The government's plan to blacklist people and companies for misbehaviour is widely misunderstood. But its implications for business should raise eyebrows. By holding executives accountable for their company's misdeeds, it blurs the already fuzzy Chinese line between corporate and personal interests.

Unlike financial credit reports, the central government does not plan to assign a numeric score to individuals or companies – although some local governments have experimented with them. Nor is it a tool targeting political dissent per se. The social credit system is better understood as a loose collection of initiatives, in part aimed at improving the enforcement of existing laws. Yet the punishments proposed, in particular the use of blacklists, are cause for concern.

Most of the blacklists apply only to specific industries. Trying to open the emergency door on a plane, for instance, could get offenders excluded from air travel. Select circumstances, however – such as defying a court order for payment – entails wider blackballs extending to children of violators, who might be barred from attending private schools.

When the offending entity is a company, some executives and legal representatives could be blacklisted personally. Jia Yueting, the high-profile founder of troubled tech startup LeEco, was publicly banned from planes after he defied an order to return from the United States to China to settle debt problems.

The social credit system poses additional risks to foreign companies.

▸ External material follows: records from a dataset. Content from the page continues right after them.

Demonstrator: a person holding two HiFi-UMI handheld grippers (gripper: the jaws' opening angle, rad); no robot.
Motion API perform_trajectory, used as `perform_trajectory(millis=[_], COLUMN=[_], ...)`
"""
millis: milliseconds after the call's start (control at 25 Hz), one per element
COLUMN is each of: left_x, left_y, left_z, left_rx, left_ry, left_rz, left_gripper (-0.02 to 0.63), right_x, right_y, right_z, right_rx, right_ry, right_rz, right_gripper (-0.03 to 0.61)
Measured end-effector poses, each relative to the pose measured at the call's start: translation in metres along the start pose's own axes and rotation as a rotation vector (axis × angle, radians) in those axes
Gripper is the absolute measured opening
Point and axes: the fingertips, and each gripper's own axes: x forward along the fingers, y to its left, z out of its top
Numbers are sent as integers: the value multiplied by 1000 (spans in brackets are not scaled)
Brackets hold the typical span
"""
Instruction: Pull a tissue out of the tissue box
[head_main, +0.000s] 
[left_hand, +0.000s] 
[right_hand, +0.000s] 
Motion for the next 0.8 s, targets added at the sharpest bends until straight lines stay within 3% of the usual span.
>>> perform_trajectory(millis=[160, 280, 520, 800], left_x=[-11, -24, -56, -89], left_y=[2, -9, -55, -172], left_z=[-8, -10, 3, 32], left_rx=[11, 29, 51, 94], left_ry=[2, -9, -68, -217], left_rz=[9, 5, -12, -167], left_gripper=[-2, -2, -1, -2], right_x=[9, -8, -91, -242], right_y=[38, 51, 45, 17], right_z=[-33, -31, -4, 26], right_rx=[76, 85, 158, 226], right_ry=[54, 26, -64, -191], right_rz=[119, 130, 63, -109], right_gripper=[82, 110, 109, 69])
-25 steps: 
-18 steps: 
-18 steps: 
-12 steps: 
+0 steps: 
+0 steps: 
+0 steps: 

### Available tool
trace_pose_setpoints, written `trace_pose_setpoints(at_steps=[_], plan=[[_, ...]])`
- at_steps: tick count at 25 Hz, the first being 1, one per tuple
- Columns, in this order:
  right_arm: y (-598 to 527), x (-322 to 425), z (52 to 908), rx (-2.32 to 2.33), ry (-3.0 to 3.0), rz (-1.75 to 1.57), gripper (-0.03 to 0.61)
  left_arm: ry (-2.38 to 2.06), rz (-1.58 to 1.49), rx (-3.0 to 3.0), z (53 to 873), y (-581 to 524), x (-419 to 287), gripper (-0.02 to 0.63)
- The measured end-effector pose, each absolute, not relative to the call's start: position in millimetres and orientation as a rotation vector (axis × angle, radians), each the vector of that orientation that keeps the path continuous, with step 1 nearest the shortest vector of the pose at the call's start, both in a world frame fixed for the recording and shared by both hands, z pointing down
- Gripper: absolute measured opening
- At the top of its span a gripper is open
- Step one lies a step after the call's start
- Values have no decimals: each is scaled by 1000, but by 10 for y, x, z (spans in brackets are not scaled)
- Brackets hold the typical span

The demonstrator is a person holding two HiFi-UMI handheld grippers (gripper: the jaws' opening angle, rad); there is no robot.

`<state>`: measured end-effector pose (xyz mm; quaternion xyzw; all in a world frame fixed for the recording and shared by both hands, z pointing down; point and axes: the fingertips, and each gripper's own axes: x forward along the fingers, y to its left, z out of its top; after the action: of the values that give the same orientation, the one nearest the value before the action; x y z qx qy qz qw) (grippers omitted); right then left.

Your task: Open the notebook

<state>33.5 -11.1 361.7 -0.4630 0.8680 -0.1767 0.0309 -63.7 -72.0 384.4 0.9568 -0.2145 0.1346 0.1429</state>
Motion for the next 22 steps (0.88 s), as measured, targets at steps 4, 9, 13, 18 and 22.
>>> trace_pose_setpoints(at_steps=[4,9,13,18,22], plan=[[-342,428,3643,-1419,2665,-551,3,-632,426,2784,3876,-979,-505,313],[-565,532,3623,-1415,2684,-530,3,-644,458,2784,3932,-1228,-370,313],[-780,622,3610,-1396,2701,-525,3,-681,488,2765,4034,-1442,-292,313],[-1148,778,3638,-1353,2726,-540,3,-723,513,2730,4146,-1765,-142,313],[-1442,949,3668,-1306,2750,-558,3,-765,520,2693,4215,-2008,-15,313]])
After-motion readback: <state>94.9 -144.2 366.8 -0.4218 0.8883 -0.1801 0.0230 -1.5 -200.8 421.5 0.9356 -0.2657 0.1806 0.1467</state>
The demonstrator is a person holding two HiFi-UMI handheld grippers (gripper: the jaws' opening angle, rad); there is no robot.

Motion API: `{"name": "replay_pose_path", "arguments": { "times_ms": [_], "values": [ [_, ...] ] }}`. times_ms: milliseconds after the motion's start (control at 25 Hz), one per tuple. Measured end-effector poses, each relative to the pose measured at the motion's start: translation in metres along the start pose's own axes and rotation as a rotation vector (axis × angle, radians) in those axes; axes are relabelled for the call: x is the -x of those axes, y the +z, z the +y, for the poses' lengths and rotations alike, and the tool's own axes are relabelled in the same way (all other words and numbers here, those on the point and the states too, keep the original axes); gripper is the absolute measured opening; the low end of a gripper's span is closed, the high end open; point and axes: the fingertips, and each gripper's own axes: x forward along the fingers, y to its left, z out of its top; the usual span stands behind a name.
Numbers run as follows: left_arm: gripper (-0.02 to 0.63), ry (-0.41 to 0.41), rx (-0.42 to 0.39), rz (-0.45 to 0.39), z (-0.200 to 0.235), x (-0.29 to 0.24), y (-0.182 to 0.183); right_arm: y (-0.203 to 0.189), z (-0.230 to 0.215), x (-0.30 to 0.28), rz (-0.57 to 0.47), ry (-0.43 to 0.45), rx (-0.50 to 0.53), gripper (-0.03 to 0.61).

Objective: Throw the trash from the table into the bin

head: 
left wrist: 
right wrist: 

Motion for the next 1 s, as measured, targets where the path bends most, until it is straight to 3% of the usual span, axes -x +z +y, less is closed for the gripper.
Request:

Take the tiff between U.S. airlines and China’s civil aviation agency earlier this year over their labelling of Taiwan as a “country” in ticket-booking systems; Beijing considers the island a breakaway province. If a court had fined the airlines and they refused to budge, it’s conceivable their China-based managers might have been placed on a do-not-fly list, or seen their children kicked out of private school.

The new regime, fairly enforced, could encourage compliance: a good thing. But too strong a link between Chinese executives’ personal liability and that of their corporations might also discourage them from taking otherwise acceptable business risks, or delegating authority. In the long run that won't fly.